Gerry Paci is market manager, material handling/AGVs, at Pepperl+Fuchs.

What sorts of sensing technologies have improved the effectiveness and reliability of picking systems and conveyance systems?

Gerry Paci, market manager, material handling/AGVs, Pepperl+Fuchs: As far as sensor technology is concerned, the possibilities are constantly evolving. In terms of picking and conveyance systems, there are several aspects of the process that need to be evaluated.

Also read: Warehouse automation with the human touch

Light detection and ranging (LiDAR), for example, is commonly used to profile boxes, poly bags and other contents on the conveyor while improving belt-utilization efficiency.

When it comes to the actual rollers, motor roller controllers can ensure zero pressure accumulation (ZPA). Stand-alone control units can save a lot of time in programming, setup and installation.

In addition, the ZPA system can be enhanced with detection and presence technology such as miniature photoelectric sensors.

Finally, the use of vision systems and/or 3D camera systems to assist in the selection of items to be picked and their placement can ensure that picking and conveyance systems operate smoothly.

As warehouse distribution centers continue to grow larger, how are tracking and intelligence helping to keep up with customer demands?

Gerry Paci, market manager, material handling/AGVs, Pepperl+Fuchs: In terms of tracking and tracing, RFID and barcode reading play an important role. From the moment an item is removed from a shelf or placed on a conveyor from the dock, barcode scanning and RFID tracking are critical.

With the addition of IO-Link technology, the ability to remotely monitor product locations over a single network and retrieve sensor health and status via diagnostic data becomes a requirement for meeting warehouse demand.

As demand grows exponentially, the need to manage large amounts of data is a key benefit of IO-Link, while saving time and cost.

Which technologies have allowed warehouses to increase throughput rates while expanding product ranges and still maintaining accurate order fulfillment?

Gerry Paci, market manager, material handling/AGVs, Pepperl+Fuchs: Many of the technologies used have been around for some time, but their use in new and unique ways combined with more advanced software, is leading to new methods.
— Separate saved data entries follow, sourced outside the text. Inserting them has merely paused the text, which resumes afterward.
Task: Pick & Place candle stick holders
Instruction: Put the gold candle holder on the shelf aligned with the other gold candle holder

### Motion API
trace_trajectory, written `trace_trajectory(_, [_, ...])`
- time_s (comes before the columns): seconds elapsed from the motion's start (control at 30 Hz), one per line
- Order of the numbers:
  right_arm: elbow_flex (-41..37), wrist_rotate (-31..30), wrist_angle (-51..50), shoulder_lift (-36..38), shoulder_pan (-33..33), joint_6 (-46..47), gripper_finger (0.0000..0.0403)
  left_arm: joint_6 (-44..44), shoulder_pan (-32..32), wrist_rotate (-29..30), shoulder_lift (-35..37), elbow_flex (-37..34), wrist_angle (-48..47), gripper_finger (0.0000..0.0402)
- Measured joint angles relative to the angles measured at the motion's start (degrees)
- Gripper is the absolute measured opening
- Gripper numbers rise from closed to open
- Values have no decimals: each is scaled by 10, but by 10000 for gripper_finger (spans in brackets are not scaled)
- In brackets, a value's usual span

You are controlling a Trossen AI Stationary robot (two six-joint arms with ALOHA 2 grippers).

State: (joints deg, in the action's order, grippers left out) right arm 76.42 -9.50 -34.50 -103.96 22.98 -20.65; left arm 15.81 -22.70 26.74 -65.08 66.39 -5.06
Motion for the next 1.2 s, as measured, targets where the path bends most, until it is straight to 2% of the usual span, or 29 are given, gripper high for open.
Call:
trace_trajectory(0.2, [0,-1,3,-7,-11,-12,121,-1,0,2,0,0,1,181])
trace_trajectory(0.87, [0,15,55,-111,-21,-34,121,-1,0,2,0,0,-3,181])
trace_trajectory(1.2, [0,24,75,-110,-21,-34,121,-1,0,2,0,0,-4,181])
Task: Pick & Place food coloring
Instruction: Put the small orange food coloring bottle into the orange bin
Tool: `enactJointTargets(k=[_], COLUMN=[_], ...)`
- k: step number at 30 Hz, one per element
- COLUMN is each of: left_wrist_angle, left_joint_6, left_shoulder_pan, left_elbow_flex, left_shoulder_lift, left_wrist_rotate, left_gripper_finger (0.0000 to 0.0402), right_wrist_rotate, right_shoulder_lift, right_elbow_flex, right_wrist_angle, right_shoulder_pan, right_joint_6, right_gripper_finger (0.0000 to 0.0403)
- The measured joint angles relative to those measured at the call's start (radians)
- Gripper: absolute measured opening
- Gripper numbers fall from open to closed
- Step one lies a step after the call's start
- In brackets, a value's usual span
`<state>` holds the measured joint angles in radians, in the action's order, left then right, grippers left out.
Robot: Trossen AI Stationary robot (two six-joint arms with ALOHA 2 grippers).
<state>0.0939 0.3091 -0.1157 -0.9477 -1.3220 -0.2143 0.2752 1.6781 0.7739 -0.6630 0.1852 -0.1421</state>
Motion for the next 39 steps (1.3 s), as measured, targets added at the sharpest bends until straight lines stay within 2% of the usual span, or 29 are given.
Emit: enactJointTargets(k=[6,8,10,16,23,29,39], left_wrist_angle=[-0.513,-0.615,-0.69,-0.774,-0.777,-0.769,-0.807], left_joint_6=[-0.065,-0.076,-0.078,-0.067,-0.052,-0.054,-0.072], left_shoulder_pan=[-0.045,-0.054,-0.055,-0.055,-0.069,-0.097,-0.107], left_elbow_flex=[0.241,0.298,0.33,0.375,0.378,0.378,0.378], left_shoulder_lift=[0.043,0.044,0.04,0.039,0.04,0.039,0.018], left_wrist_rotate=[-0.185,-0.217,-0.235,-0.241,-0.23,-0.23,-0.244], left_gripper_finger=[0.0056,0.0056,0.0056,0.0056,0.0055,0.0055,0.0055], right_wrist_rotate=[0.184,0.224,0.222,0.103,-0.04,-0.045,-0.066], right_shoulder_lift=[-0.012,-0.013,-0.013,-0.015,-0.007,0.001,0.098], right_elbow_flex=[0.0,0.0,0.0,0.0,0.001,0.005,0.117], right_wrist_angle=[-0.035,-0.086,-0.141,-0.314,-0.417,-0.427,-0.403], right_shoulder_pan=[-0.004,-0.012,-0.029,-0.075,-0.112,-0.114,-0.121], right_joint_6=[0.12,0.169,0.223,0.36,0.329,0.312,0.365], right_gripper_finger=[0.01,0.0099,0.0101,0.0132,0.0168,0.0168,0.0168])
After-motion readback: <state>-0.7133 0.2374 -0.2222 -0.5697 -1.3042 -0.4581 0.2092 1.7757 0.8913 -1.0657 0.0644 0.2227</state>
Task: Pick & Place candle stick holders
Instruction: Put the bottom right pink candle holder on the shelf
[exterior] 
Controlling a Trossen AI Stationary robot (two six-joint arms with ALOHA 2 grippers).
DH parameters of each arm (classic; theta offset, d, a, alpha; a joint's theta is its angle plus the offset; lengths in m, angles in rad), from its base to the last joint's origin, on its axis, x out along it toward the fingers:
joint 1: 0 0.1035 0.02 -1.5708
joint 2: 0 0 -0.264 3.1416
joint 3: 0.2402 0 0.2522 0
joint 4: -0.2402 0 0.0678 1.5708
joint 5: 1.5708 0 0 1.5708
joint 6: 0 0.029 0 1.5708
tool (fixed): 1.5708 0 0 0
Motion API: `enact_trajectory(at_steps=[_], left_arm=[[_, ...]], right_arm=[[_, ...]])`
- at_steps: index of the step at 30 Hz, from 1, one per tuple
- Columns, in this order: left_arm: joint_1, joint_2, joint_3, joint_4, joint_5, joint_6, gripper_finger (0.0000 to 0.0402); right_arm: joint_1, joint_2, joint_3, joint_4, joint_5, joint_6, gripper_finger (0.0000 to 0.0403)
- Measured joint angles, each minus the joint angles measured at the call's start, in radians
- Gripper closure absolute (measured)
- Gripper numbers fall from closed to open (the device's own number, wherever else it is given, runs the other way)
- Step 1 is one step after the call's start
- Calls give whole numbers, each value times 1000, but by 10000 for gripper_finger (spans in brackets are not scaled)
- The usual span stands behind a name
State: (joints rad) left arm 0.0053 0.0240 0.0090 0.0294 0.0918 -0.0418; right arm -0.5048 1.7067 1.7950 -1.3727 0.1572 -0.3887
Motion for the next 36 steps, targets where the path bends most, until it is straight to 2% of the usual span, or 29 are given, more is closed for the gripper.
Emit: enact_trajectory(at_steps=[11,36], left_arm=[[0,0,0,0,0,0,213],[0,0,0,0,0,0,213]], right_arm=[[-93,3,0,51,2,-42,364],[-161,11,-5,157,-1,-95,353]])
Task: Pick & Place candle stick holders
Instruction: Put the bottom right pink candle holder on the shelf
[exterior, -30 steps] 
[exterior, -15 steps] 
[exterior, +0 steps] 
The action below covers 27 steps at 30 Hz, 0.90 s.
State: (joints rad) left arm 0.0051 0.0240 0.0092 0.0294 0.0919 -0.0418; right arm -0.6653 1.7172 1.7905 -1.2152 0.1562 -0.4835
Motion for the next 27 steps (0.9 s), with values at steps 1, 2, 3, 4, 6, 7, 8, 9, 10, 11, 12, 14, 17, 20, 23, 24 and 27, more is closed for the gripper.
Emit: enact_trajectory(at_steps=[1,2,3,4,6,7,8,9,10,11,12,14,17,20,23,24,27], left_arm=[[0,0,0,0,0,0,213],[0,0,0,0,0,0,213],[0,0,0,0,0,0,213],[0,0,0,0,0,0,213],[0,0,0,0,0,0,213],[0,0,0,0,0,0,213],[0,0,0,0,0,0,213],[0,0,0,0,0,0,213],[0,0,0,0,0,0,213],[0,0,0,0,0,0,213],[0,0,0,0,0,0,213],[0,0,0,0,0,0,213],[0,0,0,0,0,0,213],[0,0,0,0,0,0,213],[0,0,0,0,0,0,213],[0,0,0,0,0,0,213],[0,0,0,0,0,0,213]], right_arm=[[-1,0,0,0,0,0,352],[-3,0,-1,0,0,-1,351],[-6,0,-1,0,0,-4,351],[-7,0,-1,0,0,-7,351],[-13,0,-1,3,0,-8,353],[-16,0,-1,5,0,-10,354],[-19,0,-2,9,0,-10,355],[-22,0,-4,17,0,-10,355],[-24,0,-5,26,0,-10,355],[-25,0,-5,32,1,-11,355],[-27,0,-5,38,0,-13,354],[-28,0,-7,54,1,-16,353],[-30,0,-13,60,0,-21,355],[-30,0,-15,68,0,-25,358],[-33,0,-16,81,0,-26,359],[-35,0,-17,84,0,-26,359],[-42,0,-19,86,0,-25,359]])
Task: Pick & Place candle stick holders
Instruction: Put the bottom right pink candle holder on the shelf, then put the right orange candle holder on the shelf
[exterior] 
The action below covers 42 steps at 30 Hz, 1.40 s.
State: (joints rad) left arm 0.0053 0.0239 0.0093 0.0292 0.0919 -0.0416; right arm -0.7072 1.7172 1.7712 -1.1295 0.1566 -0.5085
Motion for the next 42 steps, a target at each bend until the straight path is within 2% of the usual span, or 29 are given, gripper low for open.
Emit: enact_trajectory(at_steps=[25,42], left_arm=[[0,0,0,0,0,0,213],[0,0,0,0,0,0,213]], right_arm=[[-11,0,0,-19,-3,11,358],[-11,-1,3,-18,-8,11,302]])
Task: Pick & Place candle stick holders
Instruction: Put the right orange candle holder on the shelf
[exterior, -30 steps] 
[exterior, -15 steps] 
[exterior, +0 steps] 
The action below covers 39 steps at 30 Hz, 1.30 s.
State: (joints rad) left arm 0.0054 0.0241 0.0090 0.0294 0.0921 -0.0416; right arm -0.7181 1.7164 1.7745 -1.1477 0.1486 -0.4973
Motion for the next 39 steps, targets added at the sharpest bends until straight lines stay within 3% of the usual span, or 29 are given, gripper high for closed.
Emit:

For example, collaboration between humans and automation has dramatically changed the picking process. Products can now be arranged and stored in different locations and in different ways, with humans doing the picking under the guidance of automation systems. Automated visors and glasses can provide hands-free guidance and work instructions. Pick-to-light systems also provide necessary visual indication, while RFID and barcode readers ensure accurate order picking. High-resolution LiDAR scanners can monitor large areas to ensure items are stored and picked in the correct location. These scanners can also monitor and provide feedback on conveyor-belt loading and utilization, which helps improve overall facility throughput. Finally, high-speed 3D vision sensors can provide accurate information on package dimensions to increase palletizing speed and performance.

Because of the warehouse’s physical nature, how much of the facility’s hardware can be replaced with software in order to facilitate easier upgrades, expansions and reconfigurations?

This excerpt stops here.